I realised there must be a better way to do things and asked the media organisation if there was an alternative way I could be paid. Since then, I have been paid via PayPal and incurred no fees at all.
Don’t put your bank first
International transactions should not necessarily be processed through your bank not only because of the lack of transparency over what the fees are and what the currency rate is but also because these transactions can be slow, sometimes taking up to a week to arrive.
Emma Maslin, money coach and founder of Themoneywhisper.co.uk (see page 34), says consumers default to the easiest option, which is the bank, but this is actually “the worst” way to send and receive money overseas.
“We do what we know. The natural way to think is to do it through the bank. I used to live in Australia and I would send money to the UK through the bank. I got hit by fees – they were just made up. I didn’t know what rate I was getting and, at the other end, there was a £20 fee to receive money into the bank.”
The lack of transparency is an issue that has been pursued by the European Union, which is bringing in a new regulation from April 2020 that requires online and card providers to show the total cost of sending money within the EU including any extra fees or mark-up of the exchange rate. But this will only affect money being sent to EU countries. Guidance from the European Commission states that in the event of a ‘no deal’ Brexit, EU1 rules on consumer rights will no longer apply to the UK from the withdrawal date.
Consequently, many consumers are now switching to alternative money services, with UK- based money transfer site TransferWise becoming Europe’s biggest fintech company, worth an estimated $3.5 billion.
Maslin says what makes TransferWise so attractive is that you know how much money will arrive at the other end.
“You know exactly how much you will be charged. You are not paying unjustified, inflated bank charges. It gives a mid-market exchange rate and fixed fees whatever you send,” she says.
Consultant and entrepreneur Brandon Relph used PayPal and then TransferWise when he ran goCreative across 13 countries. The company project-managed advertising campaigns targeted at young people on platforms such as Minecraft. He says he feels there is no point using banks unless there is no other option.

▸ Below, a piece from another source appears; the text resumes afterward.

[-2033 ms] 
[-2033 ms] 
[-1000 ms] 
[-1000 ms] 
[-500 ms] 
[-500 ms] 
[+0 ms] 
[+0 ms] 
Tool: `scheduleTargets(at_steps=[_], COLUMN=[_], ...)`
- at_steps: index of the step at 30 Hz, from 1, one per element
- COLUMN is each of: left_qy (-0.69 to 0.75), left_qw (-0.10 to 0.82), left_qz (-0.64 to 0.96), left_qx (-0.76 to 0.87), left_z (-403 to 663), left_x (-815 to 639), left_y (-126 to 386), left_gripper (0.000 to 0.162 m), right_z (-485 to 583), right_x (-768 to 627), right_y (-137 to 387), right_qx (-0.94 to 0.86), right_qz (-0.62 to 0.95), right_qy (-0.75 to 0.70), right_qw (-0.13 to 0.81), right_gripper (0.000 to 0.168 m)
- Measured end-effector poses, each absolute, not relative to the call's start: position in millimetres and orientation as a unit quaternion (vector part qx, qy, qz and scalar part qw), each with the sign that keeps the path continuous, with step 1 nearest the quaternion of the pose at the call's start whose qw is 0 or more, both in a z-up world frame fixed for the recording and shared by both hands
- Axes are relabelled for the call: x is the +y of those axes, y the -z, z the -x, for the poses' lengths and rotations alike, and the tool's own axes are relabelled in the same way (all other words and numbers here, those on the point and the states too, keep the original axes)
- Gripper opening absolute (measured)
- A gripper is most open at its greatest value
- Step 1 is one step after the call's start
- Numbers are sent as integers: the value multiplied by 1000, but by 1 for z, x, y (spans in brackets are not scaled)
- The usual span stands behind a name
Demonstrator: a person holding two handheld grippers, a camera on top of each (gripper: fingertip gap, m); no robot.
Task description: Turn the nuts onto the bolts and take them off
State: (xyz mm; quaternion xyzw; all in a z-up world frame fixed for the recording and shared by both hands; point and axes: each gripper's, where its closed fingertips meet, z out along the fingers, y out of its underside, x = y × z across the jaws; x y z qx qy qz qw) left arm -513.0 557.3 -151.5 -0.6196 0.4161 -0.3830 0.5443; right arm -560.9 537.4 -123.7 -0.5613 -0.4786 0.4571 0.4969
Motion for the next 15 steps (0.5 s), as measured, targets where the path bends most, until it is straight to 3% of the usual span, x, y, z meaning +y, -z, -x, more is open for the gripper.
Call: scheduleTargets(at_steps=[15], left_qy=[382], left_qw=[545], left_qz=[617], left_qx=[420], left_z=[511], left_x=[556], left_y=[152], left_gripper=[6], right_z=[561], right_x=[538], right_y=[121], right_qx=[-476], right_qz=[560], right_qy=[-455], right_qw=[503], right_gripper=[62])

“There was never a situation where we thought we would use the banks because the fees are always expensive. And for smaller transactions, the banks are completely cost-ineffective. In the next few years, the banks will have to drop their rates for international transactions as people will stop using them,” Relph says.
“I have wasted a lot of money on bank fees”
Salon coach Phil Jackson switched to TransferWise when he got stung by bank charges while buying a house in Spain.
He paid the deposit through his bank, losing hundreds of pounds in the process.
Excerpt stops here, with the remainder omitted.